• **Task to carry out**: Output the data as it stands. Each line must match exactly.
-------------------------
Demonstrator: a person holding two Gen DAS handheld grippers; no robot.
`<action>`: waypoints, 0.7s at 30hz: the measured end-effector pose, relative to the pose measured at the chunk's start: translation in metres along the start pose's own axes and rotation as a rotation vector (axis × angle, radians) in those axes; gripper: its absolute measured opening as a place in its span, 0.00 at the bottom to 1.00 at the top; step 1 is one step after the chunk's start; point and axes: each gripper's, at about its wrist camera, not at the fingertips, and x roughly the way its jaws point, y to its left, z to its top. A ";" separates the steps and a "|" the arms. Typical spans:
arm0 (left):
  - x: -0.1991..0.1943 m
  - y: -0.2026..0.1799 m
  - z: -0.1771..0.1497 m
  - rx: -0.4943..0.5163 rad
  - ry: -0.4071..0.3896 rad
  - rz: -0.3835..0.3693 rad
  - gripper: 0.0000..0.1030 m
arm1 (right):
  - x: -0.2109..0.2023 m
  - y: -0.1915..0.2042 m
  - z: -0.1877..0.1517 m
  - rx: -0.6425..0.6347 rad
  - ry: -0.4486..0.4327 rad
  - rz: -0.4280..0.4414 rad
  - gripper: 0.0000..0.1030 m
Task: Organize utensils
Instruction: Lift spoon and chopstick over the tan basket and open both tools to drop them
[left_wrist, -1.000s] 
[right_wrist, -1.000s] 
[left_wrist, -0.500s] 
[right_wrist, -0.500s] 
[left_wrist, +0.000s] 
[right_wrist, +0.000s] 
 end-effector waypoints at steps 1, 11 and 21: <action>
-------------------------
• **Written solution**:
Demonstrator: a person holding two Gen DAS handheld grippers; no robot.
`<action>`: waypoints, 0.7s at 30hz: the measured end-effector pose, relative to the pose measured at the chunk's start: translation in metres along the start pose's own axes and rotation as a rotation vector (axis × angle, radians) in those axes; gripper: its absolute measured opening as a place in its span, 0.00 at the bottom to 1.00 at the top; step 1 is one step after the chunk's start; point and axes: each gripper's, at about its wrist camera, not at the fingertips, and x roughly the way its jaws point, y to its left, z to its top. A ";" separates the steps and a "|" the arms. Typical spans:
arm0 (left):
  - x: -0.1991..0.1943 m
  - y: -0.2026..0.1799 m
  - z: -0.1771..0.1497 m
  - rx: -0.4943..0.5163 rad
  - ry: -0.4071..0.3896 rad
  - rz: -0.3835..0.3693 rad
  - gripper: 0.0000..0.1030 m
arm1 (right):
  - x: -0.2109..0.2023 m
  - y: -0.1915..0.2042 m
  - z: -0.1877..0.1517 m
  - rx: -0.6425..0.6347 rad
  - ry: -0.4486..0.4327 rad
  - rz: -0.4280..0.4414 rad
  - gripper: 0.0000..0.1030 m
Task: Organize utensils
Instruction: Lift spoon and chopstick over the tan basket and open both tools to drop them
[left_wrist, -1.000s] 
[right_wrist, -1.000s] 
[left_wrist, -0.500s] 
[right_wrist, -0.500s] 
[left_wrist, +0.000s] 
[right_wrist, +0.000s] 
 end-effector waypoints at steps 1, 11 and 21: <action>

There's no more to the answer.